**Try it:**
Search the listing for the word "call". Copy every line where it is found.

**Source data:**
[Start of section]

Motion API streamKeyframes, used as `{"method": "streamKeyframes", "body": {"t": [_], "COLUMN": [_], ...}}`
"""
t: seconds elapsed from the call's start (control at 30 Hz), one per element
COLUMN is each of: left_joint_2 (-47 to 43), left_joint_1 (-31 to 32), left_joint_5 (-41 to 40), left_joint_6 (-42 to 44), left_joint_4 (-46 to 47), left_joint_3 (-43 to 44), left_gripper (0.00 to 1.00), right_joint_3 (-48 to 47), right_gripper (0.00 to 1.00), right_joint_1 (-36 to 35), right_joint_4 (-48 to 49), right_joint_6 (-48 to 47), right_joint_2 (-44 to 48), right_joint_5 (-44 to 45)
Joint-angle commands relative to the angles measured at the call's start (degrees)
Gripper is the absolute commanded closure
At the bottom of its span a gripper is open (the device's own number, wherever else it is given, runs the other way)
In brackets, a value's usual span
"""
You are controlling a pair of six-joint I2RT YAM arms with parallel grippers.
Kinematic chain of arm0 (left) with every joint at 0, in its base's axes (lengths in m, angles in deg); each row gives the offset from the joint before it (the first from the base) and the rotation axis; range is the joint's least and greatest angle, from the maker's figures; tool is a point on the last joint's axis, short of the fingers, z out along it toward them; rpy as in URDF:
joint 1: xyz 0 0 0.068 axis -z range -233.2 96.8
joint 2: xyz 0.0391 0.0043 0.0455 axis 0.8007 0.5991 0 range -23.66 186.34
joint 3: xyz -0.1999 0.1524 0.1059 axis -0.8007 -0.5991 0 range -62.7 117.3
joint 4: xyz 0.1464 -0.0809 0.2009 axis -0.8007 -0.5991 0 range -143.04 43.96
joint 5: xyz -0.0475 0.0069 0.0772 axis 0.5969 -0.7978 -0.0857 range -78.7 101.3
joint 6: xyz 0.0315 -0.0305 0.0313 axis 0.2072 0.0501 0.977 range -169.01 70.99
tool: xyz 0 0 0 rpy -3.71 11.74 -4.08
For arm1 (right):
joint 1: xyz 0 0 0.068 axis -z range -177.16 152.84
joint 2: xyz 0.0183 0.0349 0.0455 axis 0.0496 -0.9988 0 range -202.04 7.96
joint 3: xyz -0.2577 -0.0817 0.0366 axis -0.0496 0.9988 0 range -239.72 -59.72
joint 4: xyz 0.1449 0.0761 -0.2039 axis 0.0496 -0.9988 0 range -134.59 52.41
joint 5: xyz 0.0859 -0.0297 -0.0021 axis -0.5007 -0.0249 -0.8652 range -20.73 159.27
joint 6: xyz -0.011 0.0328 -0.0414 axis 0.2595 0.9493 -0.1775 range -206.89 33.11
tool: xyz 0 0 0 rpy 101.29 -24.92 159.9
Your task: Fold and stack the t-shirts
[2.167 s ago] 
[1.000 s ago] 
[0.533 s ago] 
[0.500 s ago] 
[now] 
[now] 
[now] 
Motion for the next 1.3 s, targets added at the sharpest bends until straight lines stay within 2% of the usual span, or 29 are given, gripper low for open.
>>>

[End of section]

**Answer for this exercise:**
t: seconds elapsed from the call's start (control at 30 Hz), one per element
Joint-angle commands relative to the angles measured at the call's start (degrees)

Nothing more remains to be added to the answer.